[Requirement]
Output, word for word, every line from the start of the listing down to and including the line that contains "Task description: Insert"; include nothing else.

-------------------------

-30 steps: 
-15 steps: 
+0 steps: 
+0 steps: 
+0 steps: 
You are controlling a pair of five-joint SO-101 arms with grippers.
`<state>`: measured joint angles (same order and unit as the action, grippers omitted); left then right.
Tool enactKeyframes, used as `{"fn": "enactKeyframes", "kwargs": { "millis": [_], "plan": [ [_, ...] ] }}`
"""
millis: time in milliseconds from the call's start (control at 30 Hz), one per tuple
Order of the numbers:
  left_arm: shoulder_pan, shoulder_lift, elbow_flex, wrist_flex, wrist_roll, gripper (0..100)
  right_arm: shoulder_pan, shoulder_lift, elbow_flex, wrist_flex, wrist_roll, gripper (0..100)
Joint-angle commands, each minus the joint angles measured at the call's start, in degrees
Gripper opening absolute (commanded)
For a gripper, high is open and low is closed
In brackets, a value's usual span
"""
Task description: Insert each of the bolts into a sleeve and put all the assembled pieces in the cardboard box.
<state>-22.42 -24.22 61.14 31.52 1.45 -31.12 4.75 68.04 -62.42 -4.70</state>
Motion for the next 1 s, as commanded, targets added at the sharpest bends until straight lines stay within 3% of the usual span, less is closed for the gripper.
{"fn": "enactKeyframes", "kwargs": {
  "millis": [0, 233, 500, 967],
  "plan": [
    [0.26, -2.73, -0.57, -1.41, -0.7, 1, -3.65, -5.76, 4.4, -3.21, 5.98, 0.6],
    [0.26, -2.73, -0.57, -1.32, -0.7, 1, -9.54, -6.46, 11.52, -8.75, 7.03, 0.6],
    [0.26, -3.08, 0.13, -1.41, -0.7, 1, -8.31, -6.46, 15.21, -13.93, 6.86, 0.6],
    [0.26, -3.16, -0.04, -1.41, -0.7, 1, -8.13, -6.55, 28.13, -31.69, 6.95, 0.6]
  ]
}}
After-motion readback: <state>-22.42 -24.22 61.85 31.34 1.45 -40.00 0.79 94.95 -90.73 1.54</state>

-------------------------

[Finished exercise]
-30 steps: 
-15 steps: 
+0 steps: 
+0 steps: 
+0 steps: 
You are controlling a pair of five-joint SO-101 arms with grippers.
`<state>`: measured joint angles (same order and unit as the action, grippers omitted); left then right.
Tool enactKeyframes, used as `{"fn": "enactKeyframes", "kwargs": { "millis": [_], "plan": [ [_, ...] ] }}`
"""
millis: time in milliseconds from the call's start (control at 30 Hz), one per tuple
Order of the numbers:
  left_arm: shoulder_pan, shoulder_lift, elbow_flex, wrist_flex, wrist_roll, gripper (0..100)
  right_arm: shoulder_pan, shoulder_lift, elbow_flex, wrist_flex, wrist_roll, gripper (0..100)
Joint-angle commands, each minus the joint angles measured at the call's start, in degrees
Gripper opening absolute (commanded)
For a gripper, high is open and low is closed
In brackets, a value's usual span
"""
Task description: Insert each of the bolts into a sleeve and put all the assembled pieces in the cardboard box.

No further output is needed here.